## WHAT THE TASK ASKS
The output should be every line below that includes the word "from".

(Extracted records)

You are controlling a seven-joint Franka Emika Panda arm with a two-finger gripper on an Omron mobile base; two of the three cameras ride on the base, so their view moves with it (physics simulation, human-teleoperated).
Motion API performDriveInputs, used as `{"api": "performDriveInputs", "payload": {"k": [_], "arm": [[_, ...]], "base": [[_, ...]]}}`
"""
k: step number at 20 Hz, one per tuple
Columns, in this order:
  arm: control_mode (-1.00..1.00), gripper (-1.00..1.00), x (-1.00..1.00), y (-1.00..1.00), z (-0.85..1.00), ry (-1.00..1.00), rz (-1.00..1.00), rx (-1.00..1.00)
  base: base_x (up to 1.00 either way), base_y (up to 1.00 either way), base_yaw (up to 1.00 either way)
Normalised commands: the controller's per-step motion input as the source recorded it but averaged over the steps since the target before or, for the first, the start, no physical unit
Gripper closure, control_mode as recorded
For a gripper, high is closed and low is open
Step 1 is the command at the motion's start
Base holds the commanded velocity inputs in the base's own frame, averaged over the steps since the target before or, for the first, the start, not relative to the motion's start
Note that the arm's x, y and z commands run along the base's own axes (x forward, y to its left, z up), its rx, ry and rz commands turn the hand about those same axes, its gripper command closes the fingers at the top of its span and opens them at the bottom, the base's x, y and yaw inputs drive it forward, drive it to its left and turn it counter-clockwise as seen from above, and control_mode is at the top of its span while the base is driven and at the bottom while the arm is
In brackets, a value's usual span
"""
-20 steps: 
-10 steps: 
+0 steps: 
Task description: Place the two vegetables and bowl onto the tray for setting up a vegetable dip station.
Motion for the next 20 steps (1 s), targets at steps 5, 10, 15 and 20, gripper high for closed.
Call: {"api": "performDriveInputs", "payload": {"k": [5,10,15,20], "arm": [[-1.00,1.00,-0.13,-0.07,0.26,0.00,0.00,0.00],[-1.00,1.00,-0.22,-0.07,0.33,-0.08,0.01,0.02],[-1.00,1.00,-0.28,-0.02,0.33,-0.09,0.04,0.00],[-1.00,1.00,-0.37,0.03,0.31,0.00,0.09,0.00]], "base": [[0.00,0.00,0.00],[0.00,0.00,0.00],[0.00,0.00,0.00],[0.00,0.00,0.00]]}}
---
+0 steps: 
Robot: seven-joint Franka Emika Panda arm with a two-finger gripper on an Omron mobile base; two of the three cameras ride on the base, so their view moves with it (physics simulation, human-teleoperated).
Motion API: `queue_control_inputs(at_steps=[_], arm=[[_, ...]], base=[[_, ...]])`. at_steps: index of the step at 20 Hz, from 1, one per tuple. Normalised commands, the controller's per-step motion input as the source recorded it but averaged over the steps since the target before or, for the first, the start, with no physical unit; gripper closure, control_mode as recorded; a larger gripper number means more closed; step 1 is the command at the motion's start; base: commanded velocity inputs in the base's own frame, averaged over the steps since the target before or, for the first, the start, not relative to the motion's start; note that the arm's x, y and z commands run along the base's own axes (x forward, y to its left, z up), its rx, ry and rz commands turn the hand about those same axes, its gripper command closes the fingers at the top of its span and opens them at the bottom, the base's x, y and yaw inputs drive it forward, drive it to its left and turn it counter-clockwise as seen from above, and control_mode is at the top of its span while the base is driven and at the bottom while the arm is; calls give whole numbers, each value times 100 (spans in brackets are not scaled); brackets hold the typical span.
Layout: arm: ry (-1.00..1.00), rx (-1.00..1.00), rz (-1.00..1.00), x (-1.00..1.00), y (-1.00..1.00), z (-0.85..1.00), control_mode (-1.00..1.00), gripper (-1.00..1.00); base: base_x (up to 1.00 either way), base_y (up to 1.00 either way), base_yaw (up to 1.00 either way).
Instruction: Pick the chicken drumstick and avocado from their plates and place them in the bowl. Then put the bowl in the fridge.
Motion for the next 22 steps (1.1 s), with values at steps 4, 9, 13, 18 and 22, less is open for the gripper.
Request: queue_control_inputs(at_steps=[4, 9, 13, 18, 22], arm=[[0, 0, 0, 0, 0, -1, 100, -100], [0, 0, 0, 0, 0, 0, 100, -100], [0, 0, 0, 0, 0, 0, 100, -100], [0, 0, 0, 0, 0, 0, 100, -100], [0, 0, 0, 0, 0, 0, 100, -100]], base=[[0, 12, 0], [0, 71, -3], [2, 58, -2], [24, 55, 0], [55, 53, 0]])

## FINAL ANSWER
Note that the arm's x, y and z commands run along the base's own axes (x forward, y to its left, z up), its rx, ry and rz commands turn the hand about those same axes, its gripper command closes the fingers at the top of its span and opens them at the bottom, the base's x, y and yaw inputs drive it forward, drive it to its left and turn it counter-clockwise as seen from above, and control_mode is at the top of its span while the base is driven and at the bottom while the arm is
Motion API: `queue_control_inputs(at_steps=[_], arm=[[_, ...]], base=[[_, ...]])`. at_steps: index of the step at 20 Hz, from 1, one per tuple. Normalised commands, the controller's per-step motion input as the source recorded it but averaged over the steps since the target before or, for the first, the start, with no physical unit; gripper closure, control_mode as recorded; a larger gripper number means more closed; step 1 is the command at the motion's start; base: commanded velocity inputs in the base's own frame, averaged over the steps since the target before or, for the first, the start, not relative to the motion's start; note that the arm's x, y and z commands run along the base's own axes (x forward, y to its left, z up), its rx, ry and rz commands turn the hand about those same axes, its gripper command closes the fingers at the top of its span and opens them at the bottom, the base's x, y and yaw inputs drive it forward, drive it to its left and turn it counter-clockwise as seen from above, and control_mode is at the top of its span while the base is driven and at the bottom while the arm is; calls give whole numbers, each value times 100 (spans in brackets are not scaled); brackets hold the typical span.
Instruction: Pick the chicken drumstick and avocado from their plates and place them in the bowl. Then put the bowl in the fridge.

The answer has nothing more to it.